Non mi rispose. Sapeva che avrebbe dovuto pazientare, perciò si alzò e andò a prendere i Dial.
 
«Sei sicura di non volere un Vision Dial?»
«E che cosa ci faccio con un Vision Dial in guerra? Scatto foto ai nemici e le raccolgo in un album dei ricordi?»
Usop fece spallucce e io scossi la testa. Se fosse dipeso da me, a parte qualcuno che era inutile, avrei preso tutti i Dial: quello accecante, quello che emetteva fuoco, quello che rilasciava gas e perfino quello in grado di registrare suoni. In prospettiva di una battaglia tutti potevano servire, bastava aguzzare l’ingegno e non pensare ai loro utilizzi comuni. Anche ingannare i nemici era una tattica. Ma oltre a non voler sembrare “ingorda” – del resto quelle specie di conchiglie non erano mie, stavo usufruendo di un favore che mi stava facendo il cecchino – sapevo che sarebbe stato inutile fare scorpacciata di Dial. Avrei solo avuto la testa più piena di nozioni da ricordare e, se mi fossi confusa, avrei rischiato di peggiorare la situazione.
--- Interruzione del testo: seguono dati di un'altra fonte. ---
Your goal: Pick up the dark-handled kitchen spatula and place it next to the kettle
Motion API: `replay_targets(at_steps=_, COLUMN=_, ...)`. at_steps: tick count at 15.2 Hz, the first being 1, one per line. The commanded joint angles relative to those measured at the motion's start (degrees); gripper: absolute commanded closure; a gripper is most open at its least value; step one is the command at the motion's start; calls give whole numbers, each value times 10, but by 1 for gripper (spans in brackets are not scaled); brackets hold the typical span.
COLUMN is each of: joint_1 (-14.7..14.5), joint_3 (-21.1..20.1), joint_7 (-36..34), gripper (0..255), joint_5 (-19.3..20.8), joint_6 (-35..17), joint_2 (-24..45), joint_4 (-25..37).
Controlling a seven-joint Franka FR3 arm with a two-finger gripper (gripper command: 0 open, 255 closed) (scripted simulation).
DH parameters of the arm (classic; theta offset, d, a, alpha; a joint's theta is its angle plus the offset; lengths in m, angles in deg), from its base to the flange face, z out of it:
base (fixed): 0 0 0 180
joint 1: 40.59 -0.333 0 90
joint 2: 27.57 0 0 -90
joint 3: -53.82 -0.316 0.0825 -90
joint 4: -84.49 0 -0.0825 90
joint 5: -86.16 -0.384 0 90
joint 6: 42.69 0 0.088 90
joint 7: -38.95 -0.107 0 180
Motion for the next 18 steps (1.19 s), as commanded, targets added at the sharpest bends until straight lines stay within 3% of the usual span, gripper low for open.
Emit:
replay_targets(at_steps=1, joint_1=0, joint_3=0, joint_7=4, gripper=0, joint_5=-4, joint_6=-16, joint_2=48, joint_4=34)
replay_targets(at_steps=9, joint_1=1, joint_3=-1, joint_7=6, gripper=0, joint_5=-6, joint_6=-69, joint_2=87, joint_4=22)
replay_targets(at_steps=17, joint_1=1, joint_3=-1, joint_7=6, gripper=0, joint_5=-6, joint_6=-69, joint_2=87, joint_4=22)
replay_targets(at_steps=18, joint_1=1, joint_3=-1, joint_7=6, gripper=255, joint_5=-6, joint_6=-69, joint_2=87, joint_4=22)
Avevo bisogno di avere la mente vuota e di concentrarmi sulla battaglia, per cui avevo deciso di prenderne in prestito solo un paio: l’Impact Dial e l’Heat Dial. Il primo mi sarebbe servito più che altro per assorbire i colpi dei nemici fisicamente più forti di me, quelli che non avevo speranza di parare, mentre il secondo, che Usop e Franky mi avrebbero sistemato direttamente nelle lame dell’ascia, avrebbe scaldato la punta della mia Mr. Smee, così da renderla un’arma più offensiva. Se ero fortunata, potevo sperare di riuscire a bruciare ciò che colpivo.
«Vuoi prendere solo questi due? Guarda che non devi fare complimenti.» Piegò la testa da un lato e mi fece un sorriso rassicurante.
«Va bene così, grazie.» Gli sorrisi anche io, per poi tirare fuori due fialette dalla scollatura. Avevo scoperto che era un posto molto comodo dove tenere le cose in mancanza di tasche.
Gliele tirai e lui le prese al volo.
«Cosa sono?» Se le rigirò tra le mani e le osservò con l’aria leggermente sospettosa che lo contraddistingueva.
«La mia merce di scambio,» gli feci sapere, sogghignando fiera. «È un siero che ho creato io. Chiunque lo ingerisca sarà praticamente morto per un lasso di tempo indeterminato, che dipenderà dalla resistenza dell’individuo.»
Quando ero tornata sul Polar Tang avevo proseguito le mie ricerche per migliorare il siero “Giulietta”. Ci ero riuscita, avevo prolungato l’effetto di cinque minuti, ma ne avevo anche scoperto alcuni limiti. Ad esempio che non funzionava su tutti. Per una persona normale l’effetto durava un quarto d’ora, per uno come Zoro – anche se non l’avevo testato direttamente su di lui – si riduceva in maniera drastica. Su uno come Kaido nemmeno avrebbe avuto effetto. Su Law aveva funzionato per tutti i dieci minuti durante la battaglia con Doflamingo perché il suo corpo era gravemente danneggiato, altrimenti sarebbe durato poco anche con lui. Il siero, come la maggior parte delle cose, non era infallibile.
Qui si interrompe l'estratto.